Prompt
Nothing but the lines from the one containing "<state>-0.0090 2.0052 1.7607" through the end of the entries below should be set down, each exactly as written.

· · ·

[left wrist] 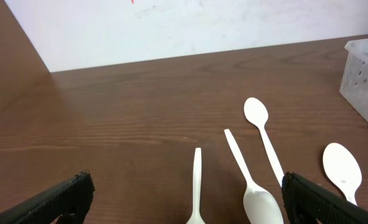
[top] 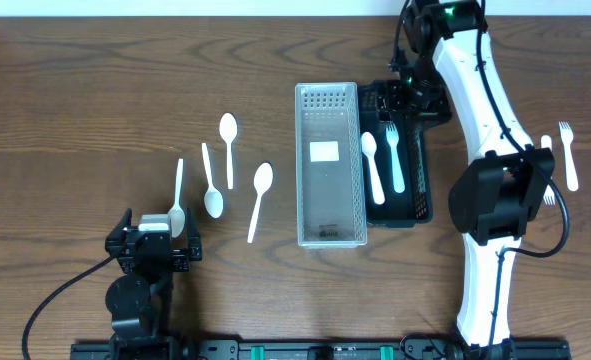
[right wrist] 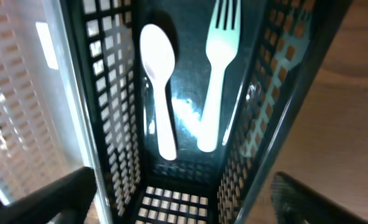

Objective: Pack container
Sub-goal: 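Carry the fork into the black tray and release it, then move the right gripper to the remaining white spoon and grasp it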

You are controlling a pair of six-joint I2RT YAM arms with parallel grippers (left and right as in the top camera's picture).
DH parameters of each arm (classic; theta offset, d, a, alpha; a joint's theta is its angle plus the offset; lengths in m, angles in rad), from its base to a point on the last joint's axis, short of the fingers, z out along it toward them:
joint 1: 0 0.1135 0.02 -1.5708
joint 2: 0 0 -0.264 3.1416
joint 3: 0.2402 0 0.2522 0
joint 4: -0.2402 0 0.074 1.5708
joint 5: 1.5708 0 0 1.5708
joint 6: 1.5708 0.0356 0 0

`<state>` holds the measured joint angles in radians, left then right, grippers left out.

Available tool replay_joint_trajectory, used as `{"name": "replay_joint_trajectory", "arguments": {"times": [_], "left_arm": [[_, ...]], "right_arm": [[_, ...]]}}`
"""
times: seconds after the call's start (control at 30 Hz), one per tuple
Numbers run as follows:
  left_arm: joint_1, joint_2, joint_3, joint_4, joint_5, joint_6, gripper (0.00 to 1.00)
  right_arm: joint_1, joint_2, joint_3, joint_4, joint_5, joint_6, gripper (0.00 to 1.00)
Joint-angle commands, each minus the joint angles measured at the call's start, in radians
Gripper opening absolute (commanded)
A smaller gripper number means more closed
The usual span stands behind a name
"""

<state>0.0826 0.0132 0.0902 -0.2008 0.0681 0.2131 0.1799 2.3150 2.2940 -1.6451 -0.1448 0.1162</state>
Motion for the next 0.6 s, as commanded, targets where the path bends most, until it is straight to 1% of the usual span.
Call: {"name": "replay_joint_trajectory", "arguments": {"times": [0.0,0.07,0.2,0.3,0.37,0.5,0.57], "left_arm": [[0.004,0.004,-0.026,-0.006,0.002,-0.005,0.98],[0.004,0.005,-0.026,-0.006,0.003,-0.005,0.98],[0.004,0.005,-0.026,-0.006,0.003,-0.005,0.98],[0.004,0.005,-0.026,-0.006,0.002,-0.005,0.98],[0.004,0.005,-0.026,-0.006,0.003,-0.005,0.98],[0.004,0.005,-0.026,-0.006,0.003,-0.005,0.98],[0.004,0.005,-0.026,-0.006,0.003,-0.005,0.98]], "right_arm": [[-0.04,-0.015,0.028,-0.026,0.071,-0.026,0.99],[-0.076,-0.015,0.05,-0.054,0.127,-0.059,0.99],[-0.179,-0.027,0.056,-0.053,0.269,-0.197,0.99],[-0.261,-0.027,0.055,-0.052,0.374,-0.248,0.99],[-0.323,-0.027,0.051,-0.031,0.372,-0.264,0.99],[-0.442,-0.026,0.025,0.042,0.298,-0.283,0.99],[-0.496,-0.026,0.002,0.068,0.245,-0.355,0.99]]}}
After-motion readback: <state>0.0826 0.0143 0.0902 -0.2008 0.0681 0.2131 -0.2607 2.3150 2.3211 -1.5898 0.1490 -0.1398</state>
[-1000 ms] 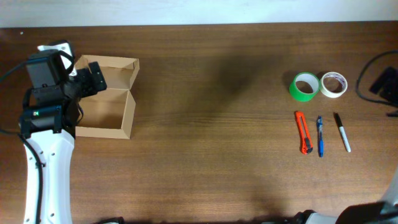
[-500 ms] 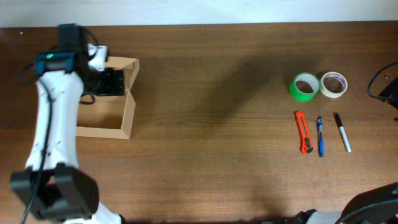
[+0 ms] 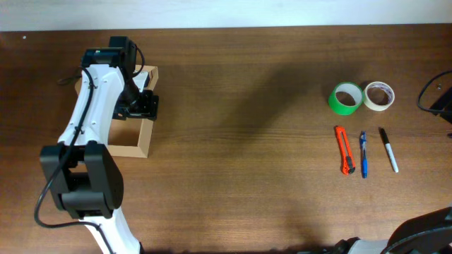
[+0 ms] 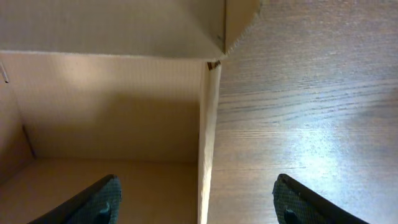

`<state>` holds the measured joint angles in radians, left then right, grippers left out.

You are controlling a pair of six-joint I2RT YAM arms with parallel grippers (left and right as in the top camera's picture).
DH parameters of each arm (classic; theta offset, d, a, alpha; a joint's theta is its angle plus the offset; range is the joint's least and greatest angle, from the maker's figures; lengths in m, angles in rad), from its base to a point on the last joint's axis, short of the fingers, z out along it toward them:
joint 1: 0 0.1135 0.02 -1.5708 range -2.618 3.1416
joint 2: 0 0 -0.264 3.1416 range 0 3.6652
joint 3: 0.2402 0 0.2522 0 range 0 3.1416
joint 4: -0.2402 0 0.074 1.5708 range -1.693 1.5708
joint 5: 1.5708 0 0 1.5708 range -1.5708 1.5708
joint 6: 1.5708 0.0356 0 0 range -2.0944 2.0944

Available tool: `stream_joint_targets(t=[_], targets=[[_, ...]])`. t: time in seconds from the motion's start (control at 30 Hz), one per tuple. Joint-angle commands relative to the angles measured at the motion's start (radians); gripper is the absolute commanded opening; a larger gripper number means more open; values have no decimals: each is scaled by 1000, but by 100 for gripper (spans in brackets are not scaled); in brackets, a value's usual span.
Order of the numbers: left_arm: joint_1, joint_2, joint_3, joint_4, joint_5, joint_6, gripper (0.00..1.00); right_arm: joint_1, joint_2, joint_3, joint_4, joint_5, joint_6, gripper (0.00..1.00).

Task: Pack container
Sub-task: 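Reach the left gripper to the cardboard box's near wall, then push the cardboard box with the left gripper toward the table center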

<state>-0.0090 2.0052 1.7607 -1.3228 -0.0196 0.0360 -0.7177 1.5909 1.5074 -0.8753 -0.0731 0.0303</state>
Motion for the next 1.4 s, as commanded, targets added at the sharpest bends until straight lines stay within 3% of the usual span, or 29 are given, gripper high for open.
stream_joint_targets(t=[0.0, 0.03, 0.17, 0.37, 0.43, 0.7, 0.97, 1.13, 1.37], targets=[[5, 42, 7, 2, -10, -18, 78, -3, 5, 23, 0, -10, 11, 99], [5, 50, 7, 2, -5, -18, 77, -3, 5, 23, 0, -10, 11, 99], [5, 95, 7, 2, 5, -26, 45, -3, 5, 23, 0, -9, 11, 99], [5, 140, 7, 3, 19, -37, 21, -3, 5, 23, 0, -10, 11, 99], [5, 140, 8, 14, 20, -44, 2, -3, 5, 23, 0, -10, 11, 99], [-8, 134, 95, -5, 12, -129, 2, -3, 5, 23, 0, -9, 11, 99], [-80, 134, 410, -153, -30, -222, 2, -3, 5, 23, 0, -10, 11, 99], [-196, 134, 621, -232, -29, -371, 1, -3, 5, 23, 0, -10, 11, 99], [-444, 134, 747, -217, -27, -501, 1, -3, 5, 23, 0, -10, 11, 99]])
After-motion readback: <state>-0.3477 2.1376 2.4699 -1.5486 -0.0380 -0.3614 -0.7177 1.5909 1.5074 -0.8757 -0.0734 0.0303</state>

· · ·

Result below
<state>-0.0090 2.0052 1.7607 -1.3228 -0.0196 0.0360 -0.7177 1.5909 1.5074 -0.8753 -0.0731 0.0303</state>
Motion for the next 1.4 s, as commanded, targets added at the sharpest bends until straight lines stay within 3% of the usual span, or 29 are given, gripper high for open.
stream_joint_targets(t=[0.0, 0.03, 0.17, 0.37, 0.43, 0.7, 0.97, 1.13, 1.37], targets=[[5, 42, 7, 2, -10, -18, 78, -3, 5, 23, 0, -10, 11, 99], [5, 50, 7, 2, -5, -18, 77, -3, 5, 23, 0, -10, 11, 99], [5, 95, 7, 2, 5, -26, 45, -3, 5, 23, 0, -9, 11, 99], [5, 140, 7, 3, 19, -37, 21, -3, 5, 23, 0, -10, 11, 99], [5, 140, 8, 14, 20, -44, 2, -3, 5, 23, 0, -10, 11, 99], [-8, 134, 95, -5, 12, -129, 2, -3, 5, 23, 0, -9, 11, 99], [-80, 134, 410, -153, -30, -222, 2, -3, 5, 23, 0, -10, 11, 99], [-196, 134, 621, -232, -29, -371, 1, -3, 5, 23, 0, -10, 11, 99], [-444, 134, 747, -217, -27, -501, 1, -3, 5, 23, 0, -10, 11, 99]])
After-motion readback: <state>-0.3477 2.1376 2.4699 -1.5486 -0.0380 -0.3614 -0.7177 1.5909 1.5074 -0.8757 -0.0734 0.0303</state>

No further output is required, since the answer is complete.